LitFest is running from May 12 to May 21, and all the discussions and panels will focus on literary translation and themes of identity, migration and displacement. Authors from all around the world, from Japan to Rwanda, are taking part in these events via Zoom.
City of Asylum is a Pittsburgh based non-profit that provides sanctuary for writers who have been exiled under threat of persecution from their home countries, and Abby Lembersky, the director of programming at CoA, said the idea behind LitFest was rooted in that goal.
“Our mission is to build a just community by protecting and celebrating creative free expression,” Lembersky said, “and the point of all of our programs is to build a community that is connected through global voices, to provide a platform for global voices and to promote cross cultural exchange.”
Upcoming and previous events can be viewed on City of Asylum’s Crowdcast page, and feature talks with award winning authors, translators and academics such as Mieko Kawakami, Olga Tokarczuk, and Viet Thanh Nguyen.
All the talks at LitFest are specifically focused around translation as part of the goal of promoting cross cultural exchange, due to its significance and the work that goes into it. Lembersky said that translating literature is not as straightforward as simply running the text through Google Translate.
“Literary translation, as you can imagine, is an art … in and of itself, because it’s not just about transcribing, or taking, you know, a sentence of [a specific work] and directly translating it, there’s some manipulation of the word,” Lembersky said. “If you’re writing a character, you’re not necessarily writing in your own narrative voice.”
Ilan Stavans, a translator, literary scholar, professor at Amherst College and publisher, gave a talk last Sunday about his new work from UPitt Press “Selected Translations.” The volume contains translations of more than 40 poets.
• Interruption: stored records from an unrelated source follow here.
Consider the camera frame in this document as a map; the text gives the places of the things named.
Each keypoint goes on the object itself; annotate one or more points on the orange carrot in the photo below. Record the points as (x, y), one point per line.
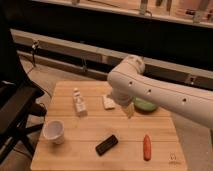
(147, 148)

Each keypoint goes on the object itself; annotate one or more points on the white plastic bottle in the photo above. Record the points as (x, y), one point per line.
(79, 103)

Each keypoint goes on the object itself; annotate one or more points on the green ceramic bowl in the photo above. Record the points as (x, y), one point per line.
(144, 105)

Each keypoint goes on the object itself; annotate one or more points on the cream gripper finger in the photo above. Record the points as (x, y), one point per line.
(130, 110)

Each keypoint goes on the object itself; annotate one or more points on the black chair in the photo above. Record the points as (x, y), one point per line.
(13, 119)

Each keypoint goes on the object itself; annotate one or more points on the wooden table board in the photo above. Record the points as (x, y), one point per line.
(83, 134)

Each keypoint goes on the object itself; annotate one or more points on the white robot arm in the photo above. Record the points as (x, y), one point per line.
(127, 81)

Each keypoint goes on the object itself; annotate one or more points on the white sponge block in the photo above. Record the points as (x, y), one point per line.
(108, 103)

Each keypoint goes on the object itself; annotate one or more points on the black rectangular remote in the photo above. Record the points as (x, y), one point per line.
(106, 145)
Stavans said that translation requires a concrete understanding of the piece.
“It’s a challenging effort. The task that you have at hand is to make the poem come alive in the target language,” Stavans said. “You have to really get to live with a poem very intimately, and then recreating it takes time, patience, a lot of drafts, but it’s very rewarding.”
Stavans speaks several languages, including Spanish, Yiddish and French. He said he’s always been interested in languages and exploring cultures through them.
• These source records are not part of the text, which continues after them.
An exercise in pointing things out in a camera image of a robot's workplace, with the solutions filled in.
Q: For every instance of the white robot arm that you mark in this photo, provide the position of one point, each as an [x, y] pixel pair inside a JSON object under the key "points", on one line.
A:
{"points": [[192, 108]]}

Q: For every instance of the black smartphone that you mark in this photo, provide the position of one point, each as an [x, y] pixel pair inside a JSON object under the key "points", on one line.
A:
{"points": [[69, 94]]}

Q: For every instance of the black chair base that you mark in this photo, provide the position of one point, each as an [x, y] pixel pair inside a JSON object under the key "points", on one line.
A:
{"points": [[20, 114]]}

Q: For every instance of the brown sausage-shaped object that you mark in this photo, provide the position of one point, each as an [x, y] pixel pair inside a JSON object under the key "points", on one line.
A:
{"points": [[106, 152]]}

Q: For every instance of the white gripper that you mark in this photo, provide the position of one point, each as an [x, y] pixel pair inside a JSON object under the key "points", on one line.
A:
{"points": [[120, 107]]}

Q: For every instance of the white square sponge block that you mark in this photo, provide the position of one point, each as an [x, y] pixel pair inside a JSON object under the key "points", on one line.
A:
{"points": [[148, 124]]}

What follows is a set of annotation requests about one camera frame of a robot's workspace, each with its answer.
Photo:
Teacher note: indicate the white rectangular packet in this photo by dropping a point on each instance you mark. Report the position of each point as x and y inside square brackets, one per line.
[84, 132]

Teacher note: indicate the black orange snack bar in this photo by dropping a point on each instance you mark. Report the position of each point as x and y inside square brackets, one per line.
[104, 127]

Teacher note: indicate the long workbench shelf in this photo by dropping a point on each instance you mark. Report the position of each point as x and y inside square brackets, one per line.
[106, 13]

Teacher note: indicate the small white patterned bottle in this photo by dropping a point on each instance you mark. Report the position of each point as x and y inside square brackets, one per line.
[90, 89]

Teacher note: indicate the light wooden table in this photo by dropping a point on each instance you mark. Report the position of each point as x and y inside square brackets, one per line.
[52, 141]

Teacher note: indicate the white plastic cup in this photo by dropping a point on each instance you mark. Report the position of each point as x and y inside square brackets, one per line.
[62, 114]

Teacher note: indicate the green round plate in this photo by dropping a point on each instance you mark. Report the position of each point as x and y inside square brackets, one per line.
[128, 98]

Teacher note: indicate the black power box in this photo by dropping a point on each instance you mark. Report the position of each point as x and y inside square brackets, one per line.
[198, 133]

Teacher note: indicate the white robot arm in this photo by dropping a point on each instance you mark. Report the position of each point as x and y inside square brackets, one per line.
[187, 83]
“I’m very interested in how languages work, and how you can say things differently in different tongues,” Stavans said. “I’ve also learned through them about those cultures. My grandparents are immigrants from Poland and from Ukraine. When they arrived in Mexico in the 1920s, they spoke many languages, too. So I’ve tried to keep the heritage.”
Stavans said translation is necessary to keep us from becoming isolated in our own cultures.
“Really without translation, we would be trapped in ourselves. Learning a language is very important to understanding the broad, wild world,” Stavans said. “One becomes more humble when one learns other languages and begins translating from them.”
Another event was a conversation between Rwandan author Scholastique Mukasonga and Jeanne-Marie Jackson, a professor of world literature at Johns Hopkins University. The discussion focused on Mukasonga’s autobiographical works, and an interpreter was there to help facilitate the conversation.
Jackson said that, for her, the discussion shed light on the difficulty of choosing to express an event from one’s life, either in the form of a memoir, novel or short story.
“One thing I took from the conversation was the challenge of moving between craft and spontaneity,” Jackson said about the panel. “Mukasonga is a writer who works and thus on some level frequently chooses among multiple forms — it can be difficult, bordering on impossible, to pinpoint why a certain memory corresponds to one or the other.”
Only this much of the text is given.